*** DATA TO USE ***
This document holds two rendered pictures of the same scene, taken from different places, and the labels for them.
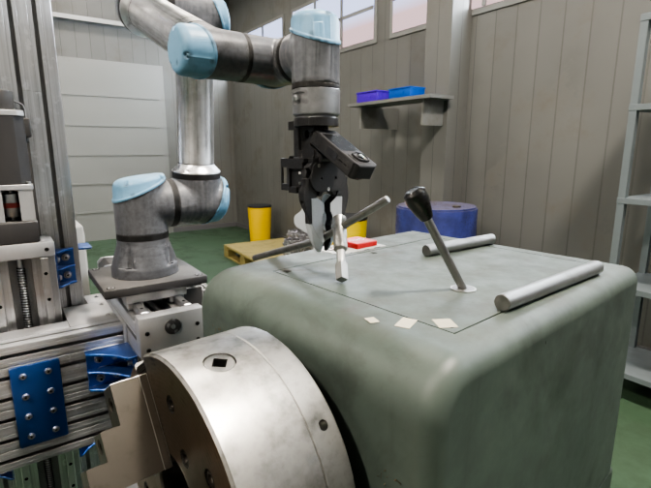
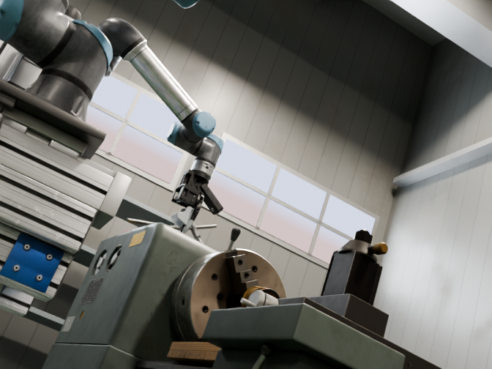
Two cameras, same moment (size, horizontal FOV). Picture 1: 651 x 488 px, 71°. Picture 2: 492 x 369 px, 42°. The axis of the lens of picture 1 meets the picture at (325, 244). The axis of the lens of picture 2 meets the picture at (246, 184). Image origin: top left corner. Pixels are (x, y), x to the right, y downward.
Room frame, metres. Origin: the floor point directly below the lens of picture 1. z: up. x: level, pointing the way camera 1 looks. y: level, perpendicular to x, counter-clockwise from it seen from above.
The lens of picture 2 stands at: (0.02, 1.86, 0.67)
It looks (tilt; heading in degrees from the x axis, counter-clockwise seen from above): 23 degrees up; 287
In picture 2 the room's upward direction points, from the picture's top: 20 degrees clockwise
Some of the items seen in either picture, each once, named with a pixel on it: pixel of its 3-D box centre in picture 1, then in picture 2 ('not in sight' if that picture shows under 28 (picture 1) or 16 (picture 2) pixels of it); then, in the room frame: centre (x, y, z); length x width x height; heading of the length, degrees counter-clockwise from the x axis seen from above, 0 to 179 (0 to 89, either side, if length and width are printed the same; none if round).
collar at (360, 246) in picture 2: not in sight; (359, 252); (0.12, 0.64, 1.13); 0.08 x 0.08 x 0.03
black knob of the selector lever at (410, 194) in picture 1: (418, 203); (234, 233); (0.61, -0.12, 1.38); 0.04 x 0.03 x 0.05; 131
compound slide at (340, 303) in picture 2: not in sight; (332, 318); (0.14, 0.62, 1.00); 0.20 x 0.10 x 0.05; 131
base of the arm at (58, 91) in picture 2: not in sight; (56, 105); (0.78, 0.84, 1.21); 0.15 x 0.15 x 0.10
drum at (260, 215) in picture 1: (260, 223); not in sight; (7.15, 1.04, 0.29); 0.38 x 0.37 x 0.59; 126
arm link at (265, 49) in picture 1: (271, 62); (186, 136); (0.82, 0.09, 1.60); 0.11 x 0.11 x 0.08; 38
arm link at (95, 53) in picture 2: not in sight; (77, 58); (0.78, 0.84, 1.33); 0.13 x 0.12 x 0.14; 56
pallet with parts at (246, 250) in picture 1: (274, 247); not in sight; (5.83, 0.66, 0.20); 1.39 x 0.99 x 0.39; 35
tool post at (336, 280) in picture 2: not in sight; (351, 282); (0.12, 0.64, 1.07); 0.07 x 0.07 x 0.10; 41
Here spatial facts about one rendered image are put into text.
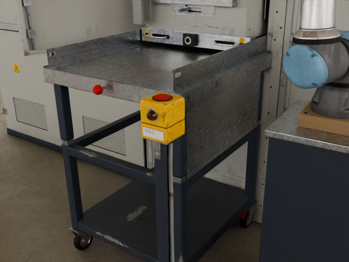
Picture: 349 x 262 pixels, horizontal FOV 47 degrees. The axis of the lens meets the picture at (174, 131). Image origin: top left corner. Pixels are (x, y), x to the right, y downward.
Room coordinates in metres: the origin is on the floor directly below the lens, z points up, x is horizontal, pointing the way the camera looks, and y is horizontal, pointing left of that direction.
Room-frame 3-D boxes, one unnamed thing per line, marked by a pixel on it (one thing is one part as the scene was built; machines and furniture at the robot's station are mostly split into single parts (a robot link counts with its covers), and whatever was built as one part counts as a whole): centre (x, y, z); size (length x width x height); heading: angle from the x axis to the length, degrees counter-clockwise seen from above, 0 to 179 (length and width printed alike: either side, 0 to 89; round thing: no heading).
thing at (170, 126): (0.93, 0.03, 0.85); 0.08 x 0.08 x 0.10; 55
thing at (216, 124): (1.58, 0.04, 0.46); 0.64 x 0.58 x 0.66; 145
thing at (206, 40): (1.76, -0.09, 0.90); 0.54 x 0.05 x 0.06; 55
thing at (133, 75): (1.58, 0.04, 0.82); 0.68 x 0.62 x 0.06; 145
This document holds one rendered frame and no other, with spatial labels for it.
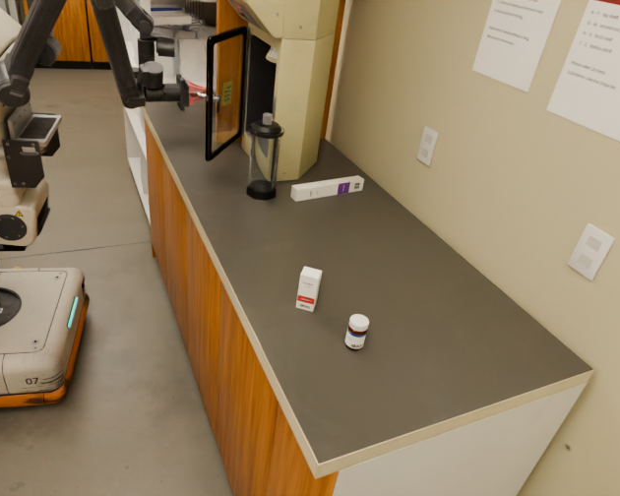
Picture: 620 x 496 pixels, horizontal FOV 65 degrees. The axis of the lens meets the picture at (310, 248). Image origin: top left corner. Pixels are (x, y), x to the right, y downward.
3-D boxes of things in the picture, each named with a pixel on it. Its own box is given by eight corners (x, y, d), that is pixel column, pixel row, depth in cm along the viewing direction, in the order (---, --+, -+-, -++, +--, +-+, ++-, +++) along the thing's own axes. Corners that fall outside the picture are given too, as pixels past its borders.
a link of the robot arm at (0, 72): (-26, 78, 131) (-23, 92, 129) (4, 57, 130) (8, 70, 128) (5, 97, 139) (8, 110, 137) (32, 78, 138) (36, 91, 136)
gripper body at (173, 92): (186, 79, 155) (161, 79, 152) (186, 110, 161) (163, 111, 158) (181, 74, 160) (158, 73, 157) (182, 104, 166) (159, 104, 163)
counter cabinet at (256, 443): (260, 241, 312) (273, 101, 264) (469, 570, 161) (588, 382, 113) (152, 255, 285) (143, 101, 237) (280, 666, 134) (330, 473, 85)
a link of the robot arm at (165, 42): (140, 15, 172) (139, 20, 165) (173, 19, 175) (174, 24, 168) (142, 50, 178) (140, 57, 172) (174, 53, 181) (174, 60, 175)
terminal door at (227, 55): (240, 136, 191) (246, 25, 169) (207, 163, 165) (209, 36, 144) (238, 135, 191) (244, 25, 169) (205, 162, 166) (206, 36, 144)
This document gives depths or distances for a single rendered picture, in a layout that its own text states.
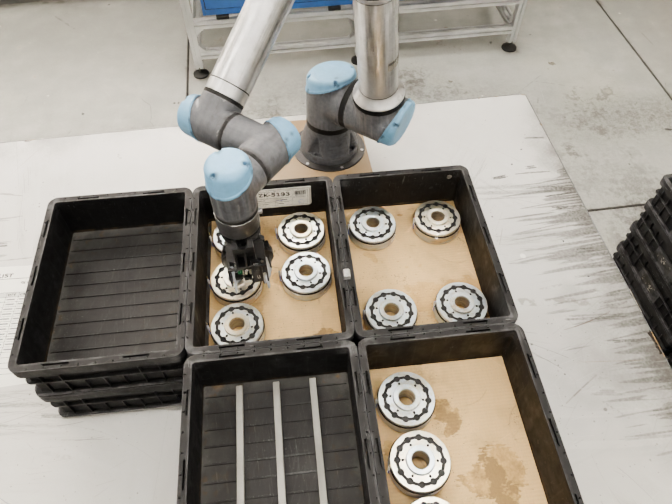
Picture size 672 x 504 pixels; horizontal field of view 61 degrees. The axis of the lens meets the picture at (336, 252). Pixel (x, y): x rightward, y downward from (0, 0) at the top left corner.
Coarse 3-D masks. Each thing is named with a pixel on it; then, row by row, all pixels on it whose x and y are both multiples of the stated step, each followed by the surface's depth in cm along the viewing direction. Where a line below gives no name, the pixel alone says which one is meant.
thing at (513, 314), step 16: (336, 176) 123; (352, 176) 123; (368, 176) 123; (384, 176) 123; (464, 176) 123; (336, 192) 120; (480, 208) 117; (480, 224) 115; (496, 256) 110; (352, 272) 108; (496, 272) 108; (352, 288) 106; (352, 304) 104; (512, 304) 104; (464, 320) 102; (480, 320) 102; (496, 320) 102; (512, 320) 102; (368, 336) 100
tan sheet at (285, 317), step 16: (272, 224) 128; (272, 240) 125; (288, 256) 122; (272, 272) 120; (272, 288) 118; (256, 304) 115; (272, 304) 115; (288, 304) 115; (304, 304) 115; (320, 304) 115; (336, 304) 115; (272, 320) 113; (288, 320) 113; (304, 320) 113; (320, 320) 113; (336, 320) 113; (272, 336) 111; (288, 336) 111
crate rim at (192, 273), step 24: (192, 216) 116; (336, 216) 116; (192, 240) 112; (336, 240) 113; (192, 264) 109; (192, 288) 106; (192, 312) 103; (192, 336) 100; (312, 336) 100; (336, 336) 100
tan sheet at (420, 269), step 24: (408, 216) 129; (408, 240) 125; (456, 240) 125; (360, 264) 121; (384, 264) 121; (408, 264) 121; (432, 264) 121; (456, 264) 121; (360, 288) 118; (384, 288) 118; (408, 288) 118; (432, 288) 118; (480, 288) 118; (360, 312) 114; (432, 312) 114
*** End of DATA TO USE ***
WHAT IS BEING ASKED: Recreate the listing above word for word, dropping each picture it contains.

ANSWER AREA:
This document holds two rendered pictures of the same scene, taken from different places, and the labels for them.
Two cameras, same moment (size, horizontal FOV). Picture 1: 651 x 488 px, 71°. Picture 2: 492 x 369 px, 42°. The axis of the lens of picture 1 meets the picture at (325, 244). The axis of the lens of picture 2 meets the picture at (246, 184). Image origin: top left corner. Pixels are (x, y), x to the right, y downward.
Room frame, metres. Origin: the floor point directly below the lens of picture 1. z: up. x: level, pointing the way camera 1 looks. y: level, perpendicular to x, counter-clockwise from it seen from above.
The lens of picture 2 stands at: (0.02, 1.86, 0.67)
It looks (tilt; heading in degrees from the x axis, counter-clockwise seen from above): 23 degrees up; 287
In picture 2 the room's upward direction points, from the picture's top: 20 degrees clockwise
Some of the items seen in either picture, each once, named with a pixel on it: pixel of its 3-D box centre in picture 1, then in picture 2 ('not in sight' if that picture shows under 28 (picture 1) or 16 (picture 2) pixels of it); then, in the room frame: centre (x, y, z); length x width x height; heading of the length, degrees counter-clockwise from the x axis seen from above, 0 to 179 (0 to 89, either side, if length and width are printed the same; none if round).
collar at (360, 246) in picture 2: not in sight; (359, 252); (0.12, 0.64, 1.13); 0.08 x 0.08 x 0.03
black knob of the selector lever at (410, 194) in picture 1: (418, 203); (234, 233); (0.61, -0.12, 1.38); 0.04 x 0.03 x 0.05; 131
compound slide at (340, 303) in picture 2: not in sight; (332, 318); (0.14, 0.62, 1.00); 0.20 x 0.10 x 0.05; 131
base of the arm at (58, 91) in picture 2: not in sight; (56, 105); (0.78, 0.84, 1.21); 0.15 x 0.15 x 0.10
drum at (260, 215) in picture 1: (260, 223); not in sight; (7.15, 1.04, 0.29); 0.38 x 0.37 x 0.59; 126
arm link at (265, 49) in picture 1: (271, 62); (186, 136); (0.82, 0.09, 1.60); 0.11 x 0.11 x 0.08; 38
arm link at (95, 53) in picture 2: not in sight; (77, 58); (0.78, 0.84, 1.33); 0.13 x 0.12 x 0.14; 56
pallet with parts at (246, 250) in picture 1: (274, 247); not in sight; (5.83, 0.66, 0.20); 1.39 x 0.99 x 0.39; 35
tool post at (336, 280) in picture 2: not in sight; (351, 282); (0.12, 0.64, 1.07); 0.07 x 0.07 x 0.10; 41
Here spatial facts about one rendered image are put into text.
Picture: 349 x 262 pixels, horizontal FOV 47 degrees. The axis of the lens meets the picture at (174, 131). Image origin: top left corner. Pixels are (x, y), x to the right, y downward.
Room coordinates in metres: the origin is on the floor directly below the lens, z points up, x is horizontal, pointing the way the camera looks, and y is horizontal, pointing left of that direction.
Room-frame 3-D boxes, one unnamed thing per line, marked by a pixel on it (one thing is one part as the scene was built; machines and furniture at the robot's station are mostly split into single parts (a robot link counts with its covers), and whatever was built as one part counts as a whole): centre (x, y, z); size (length x width x height); heading: angle from the x axis to the length, degrees counter-clockwise seen from above, 0 to 179 (length and width printed alike: either side, 0 to 89; round thing: no heading).
thing at (170, 126): (0.93, 0.03, 0.85); 0.08 x 0.08 x 0.10; 55
thing at (216, 124): (1.58, 0.04, 0.46); 0.64 x 0.58 x 0.66; 145
thing at (206, 40): (1.76, -0.09, 0.90); 0.54 x 0.05 x 0.06; 55
thing at (133, 75): (1.58, 0.04, 0.82); 0.68 x 0.62 x 0.06; 145
This document holds one rendered frame and no other, with spatial labels for it.
Picture: 620 x 496 pixels, horizontal FOV 65 degrees. The axis of the lens meets the picture at (310, 248). Image origin: top left corner. Pixels are (x, y), x to the right, y downward.
3-D boxes of things in the picture, each named with a pixel on it. Its own box is given by eight corners (x, y, d), that is pixel column, pixel row, depth in cm along the viewing direction, in the order (---, --+, -+-, -++, +--, +-+, ++-, +++) along the thing's own axes. Corners that fall outside the picture are given too, as pixels past its borders.
a link of the robot arm at (0, 72): (-26, 78, 131) (-23, 92, 129) (4, 57, 130) (8, 70, 128) (5, 97, 139) (8, 110, 137) (32, 78, 138) (36, 91, 136)
gripper body at (173, 92): (186, 79, 155) (161, 79, 152) (186, 110, 161) (163, 111, 158) (181, 74, 160) (158, 73, 157) (182, 104, 166) (159, 104, 163)
counter cabinet at (256, 443): (260, 241, 312) (273, 101, 264) (469, 570, 161) (588, 382, 113) (152, 255, 285) (143, 101, 237) (280, 666, 134) (330, 473, 85)
a link of the robot arm at (165, 42): (140, 15, 172) (139, 20, 165) (173, 19, 175) (174, 24, 168) (142, 50, 178) (140, 57, 172) (174, 53, 181) (174, 60, 175)
terminal door at (227, 55): (240, 136, 191) (246, 25, 169) (207, 163, 165) (209, 36, 144) (238, 135, 191) (244, 25, 169) (205, 162, 166) (206, 36, 144)
This document gives depths or distances for a single rendered picture, in a layout that its own text states.
Picture size 672 x 504 pixels; horizontal field of view 61 degrees. The axis of the lens meets the picture at (336, 252). Pixel (x, y): x rightward, y downward from (0, 0) at the top left corner.
Coarse 3-D masks. Each thing is named with a pixel on it; then, row by row, all pixels on it whose x and y are both multiples of the stated step, each followed by the surface's depth in cm along the viewing direction. Where a line below gives no name, the pixel alone says which one is meant.
thing at (513, 314), step 16: (336, 176) 123; (352, 176) 123; (368, 176) 123; (384, 176) 123; (464, 176) 123; (336, 192) 120; (480, 208) 117; (480, 224) 115; (496, 256) 110; (352, 272) 108; (496, 272) 108; (352, 288) 106; (352, 304) 104; (512, 304) 104; (464, 320) 102; (480, 320) 102; (496, 320) 102; (512, 320) 102; (368, 336) 100
tan sheet at (285, 317), step 16: (272, 224) 128; (272, 240) 125; (288, 256) 122; (272, 272) 120; (272, 288) 118; (256, 304) 115; (272, 304) 115; (288, 304) 115; (304, 304) 115; (320, 304) 115; (336, 304) 115; (272, 320) 113; (288, 320) 113; (304, 320) 113; (320, 320) 113; (336, 320) 113; (272, 336) 111; (288, 336) 111
crate rim at (192, 273), step 24: (192, 216) 116; (336, 216) 116; (192, 240) 112; (336, 240) 113; (192, 264) 109; (192, 288) 106; (192, 312) 103; (192, 336) 100; (312, 336) 100; (336, 336) 100
tan sheet at (420, 269), step 24: (408, 216) 129; (408, 240) 125; (456, 240) 125; (360, 264) 121; (384, 264) 121; (408, 264) 121; (432, 264) 121; (456, 264) 121; (360, 288) 118; (384, 288) 118; (408, 288) 118; (432, 288) 118; (480, 288) 118; (360, 312) 114; (432, 312) 114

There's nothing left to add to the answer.